When she finally got the children back and was awarded full custody in Washington state, she fled to Maryland. She did not believe he would follow her, let alone be a physical danger to anyone, other than herself.
Soon, there were reports of shootings throughout the Washington metropolitan area. Once John Muhammad was captured, there were whispers that he had done it to get his ex-wife's attention.
At first, Mildred Muhammad thought that if she'd only stayed with him, he would have killed her instead of killing 10 innocent strangers and wounding three. The guilt and disbelief were overwhelming.
It's difficult to grasp the reality that a family member could cause nationwide sorrow, said forensic psychiatrist Helen Morrison, who has profiled dozens of killers. Also hard is the realization that it's not the family's fault.

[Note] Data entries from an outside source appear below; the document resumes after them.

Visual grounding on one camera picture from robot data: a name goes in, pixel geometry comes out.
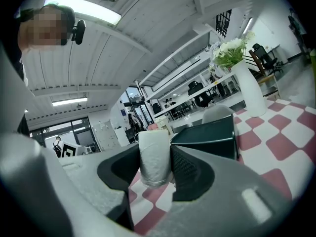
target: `ceiling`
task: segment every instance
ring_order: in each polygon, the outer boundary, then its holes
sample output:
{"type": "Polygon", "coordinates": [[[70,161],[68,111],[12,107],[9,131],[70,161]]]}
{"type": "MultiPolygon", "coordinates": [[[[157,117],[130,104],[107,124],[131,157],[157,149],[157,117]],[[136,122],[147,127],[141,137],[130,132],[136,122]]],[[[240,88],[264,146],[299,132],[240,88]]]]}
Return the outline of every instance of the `ceiling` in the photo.
{"type": "MultiPolygon", "coordinates": [[[[197,34],[192,29],[196,22],[211,22],[222,10],[245,5],[240,3],[246,0],[87,1],[119,13],[122,19],[113,26],[77,15],[76,20],[84,18],[87,26],[81,45],[69,41],[63,47],[31,50],[23,55],[29,89],[36,95],[26,113],[29,125],[58,119],[65,113],[71,116],[78,111],[110,108],[136,79],[142,80],[194,38],[197,34]],[[84,96],[88,101],[81,103],[81,107],[52,105],[53,101],[84,96]]],[[[41,7],[43,3],[44,0],[26,0],[22,8],[41,7]]],[[[167,61],[148,84],[154,85],[207,44],[207,35],[191,43],[167,61]]]]}

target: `tissue roll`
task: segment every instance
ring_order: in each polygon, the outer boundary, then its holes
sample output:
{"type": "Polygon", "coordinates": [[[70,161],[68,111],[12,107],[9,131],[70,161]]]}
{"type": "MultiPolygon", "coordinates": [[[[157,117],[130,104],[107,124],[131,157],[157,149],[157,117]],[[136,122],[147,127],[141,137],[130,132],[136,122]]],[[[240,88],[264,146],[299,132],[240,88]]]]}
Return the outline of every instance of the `tissue roll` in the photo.
{"type": "Polygon", "coordinates": [[[168,131],[140,132],[139,151],[143,184],[157,188],[168,183],[172,177],[168,131]]]}

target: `headphones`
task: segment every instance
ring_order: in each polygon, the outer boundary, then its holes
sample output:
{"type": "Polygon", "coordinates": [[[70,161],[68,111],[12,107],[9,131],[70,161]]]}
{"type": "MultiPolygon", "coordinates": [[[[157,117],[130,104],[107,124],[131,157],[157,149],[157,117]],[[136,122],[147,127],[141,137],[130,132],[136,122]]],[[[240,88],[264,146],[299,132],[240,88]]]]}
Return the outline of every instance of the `headphones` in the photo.
{"type": "Polygon", "coordinates": [[[83,35],[85,31],[85,22],[84,20],[79,20],[77,25],[73,27],[72,30],[72,38],[71,41],[76,41],[77,45],[80,45],[82,43],[83,35]]]}

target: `vase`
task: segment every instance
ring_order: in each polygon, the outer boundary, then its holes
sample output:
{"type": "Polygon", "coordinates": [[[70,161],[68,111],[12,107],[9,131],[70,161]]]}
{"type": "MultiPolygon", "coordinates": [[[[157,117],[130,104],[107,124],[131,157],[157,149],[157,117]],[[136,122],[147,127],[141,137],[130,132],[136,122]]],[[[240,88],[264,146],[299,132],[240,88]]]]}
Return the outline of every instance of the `vase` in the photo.
{"type": "Polygon", "coordinates": [[[266,102],[263,98],[259,84],[249,71],[246,62],[244,60],[239,61],[232,66],[232,72],[235,73],[239,82],[249,115],[252,117],[263,115],[267,111],[266,102]]]}

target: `white vase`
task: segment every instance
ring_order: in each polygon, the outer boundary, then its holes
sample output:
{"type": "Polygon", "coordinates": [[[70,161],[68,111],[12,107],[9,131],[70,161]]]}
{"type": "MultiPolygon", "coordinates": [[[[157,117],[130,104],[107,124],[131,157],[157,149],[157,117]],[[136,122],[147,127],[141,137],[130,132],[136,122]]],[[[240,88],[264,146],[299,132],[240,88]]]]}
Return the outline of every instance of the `white vase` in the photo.
{"type": "Polygon", "coordinates": [[[265,99],[263,98],[261,89],[255,77],[249,71],[244,60],[238,62],[232,67],[245,101],[247,111],[250,116],[258,117],[267,111],[265,99]]]}

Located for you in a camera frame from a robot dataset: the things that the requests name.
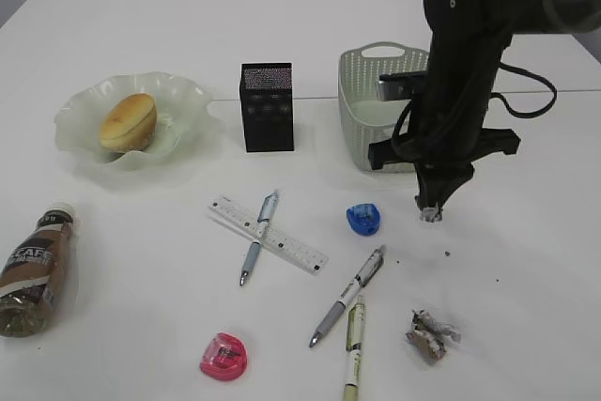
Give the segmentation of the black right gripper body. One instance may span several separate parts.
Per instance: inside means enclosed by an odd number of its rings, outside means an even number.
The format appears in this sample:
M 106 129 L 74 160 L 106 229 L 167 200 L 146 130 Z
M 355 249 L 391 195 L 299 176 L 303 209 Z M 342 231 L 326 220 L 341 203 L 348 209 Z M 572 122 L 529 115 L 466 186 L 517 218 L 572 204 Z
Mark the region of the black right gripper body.
M 412 164 L 423 169 L 439 169 L 444 176 L 451 170 L 471 168 L 471 163 L 489 154 L 516 153 L 520 143 L 517 135 L 508 129 L 485 129 L 483 122 L 488 103 L 503 95 L 490 87 L 478 88 L 468 95 L 467 106 L 439 140 L 427 142 L 425 129 L 425 98 L 423 88 L 405 88 L 401 100 L 405 103 L 394 124 L 393 135 L 384 141 L 369 145 L 367 159 L 371 170 L 382 170 L 394 164 Z

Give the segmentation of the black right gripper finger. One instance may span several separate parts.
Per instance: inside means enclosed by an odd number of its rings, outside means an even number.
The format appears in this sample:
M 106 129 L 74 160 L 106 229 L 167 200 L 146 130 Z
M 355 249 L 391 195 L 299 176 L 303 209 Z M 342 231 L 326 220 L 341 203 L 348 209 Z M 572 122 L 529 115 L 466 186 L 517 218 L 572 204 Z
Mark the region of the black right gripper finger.
M 441 207 L 441 178 L 438 173 L 417 173 L 419 191 L 416 195 L 418 208 Z
M 472 176 L 468 175 L 454 175 L 440 181 L 435 190 L 435 206 L 439 210 L 443 210 L 444 205 L 450 199 L 450 197 L 471 179 Z

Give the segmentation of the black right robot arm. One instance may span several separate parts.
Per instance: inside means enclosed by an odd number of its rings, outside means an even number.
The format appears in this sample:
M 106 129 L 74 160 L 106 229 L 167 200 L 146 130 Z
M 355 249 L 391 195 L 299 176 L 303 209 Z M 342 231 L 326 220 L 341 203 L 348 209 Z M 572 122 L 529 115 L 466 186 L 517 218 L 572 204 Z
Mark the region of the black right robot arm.
M 432 37 L 427 68 L 405 77 L 407 100 L 392 136 L 369 147 L 373 169 L 409 163 L 426 222 L 474 174 L 474 163 L 493 153 L 512 155 L 511 130 L 487 129 L 494 82 L 512 38 L 524 34 L 589 33 L 600 25 L 600 0 L 424 0 Z

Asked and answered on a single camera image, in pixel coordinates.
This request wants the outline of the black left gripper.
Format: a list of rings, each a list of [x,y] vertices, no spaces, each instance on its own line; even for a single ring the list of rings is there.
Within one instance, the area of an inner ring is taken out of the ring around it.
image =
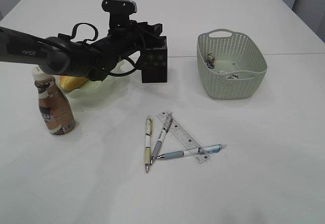
[[[126,49],[127,54],[137,51],[147,52],[151,50],[164,50],[163,25],[161,23],[150,25],[148,22],[128,21],[131,32],[131,43]]]

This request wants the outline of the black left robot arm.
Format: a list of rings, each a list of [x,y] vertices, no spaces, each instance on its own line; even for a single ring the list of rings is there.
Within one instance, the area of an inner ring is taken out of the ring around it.
[[[109,29],[102,39],[95,36],[73,42],[72,34],[42,39],[1,27],[1,61],[38,65],[50,75],[85,77],[103,81],[140,70],[143,83],[164,83],[168,78],[167,38],[162,24],[130,20]]]

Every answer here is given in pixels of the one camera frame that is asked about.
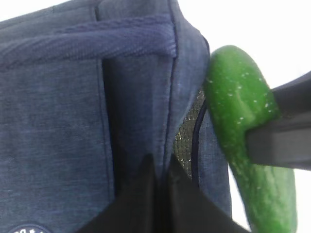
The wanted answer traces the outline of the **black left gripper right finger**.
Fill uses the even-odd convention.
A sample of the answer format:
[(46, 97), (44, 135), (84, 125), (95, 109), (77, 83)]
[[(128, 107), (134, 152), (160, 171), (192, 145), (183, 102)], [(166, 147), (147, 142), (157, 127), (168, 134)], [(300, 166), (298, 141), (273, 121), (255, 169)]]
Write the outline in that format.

Morrison said it's imperative to get the individual to talk about their experience -- their feelings, their doubt, their anger, their distress -- and try to put that in a perspective that finally leads them to say, "It's not my fault."
For Moore, grief, an unexpected emotion, was a pivotal part of her coming to terms with her father's actions.
"I would check out 'Death of a Loved One' kind of books. That was the most relatable help I could get because I was going through this death of his identity," Moore said.
Emotional conflict arises with the realization that there are happy times and rituals worth preserving in every family.
In fact, Moore said she tucks her daughter into bed in the same loving way her father did for her.
It's important to remember the good times, though she'll never forget the bad.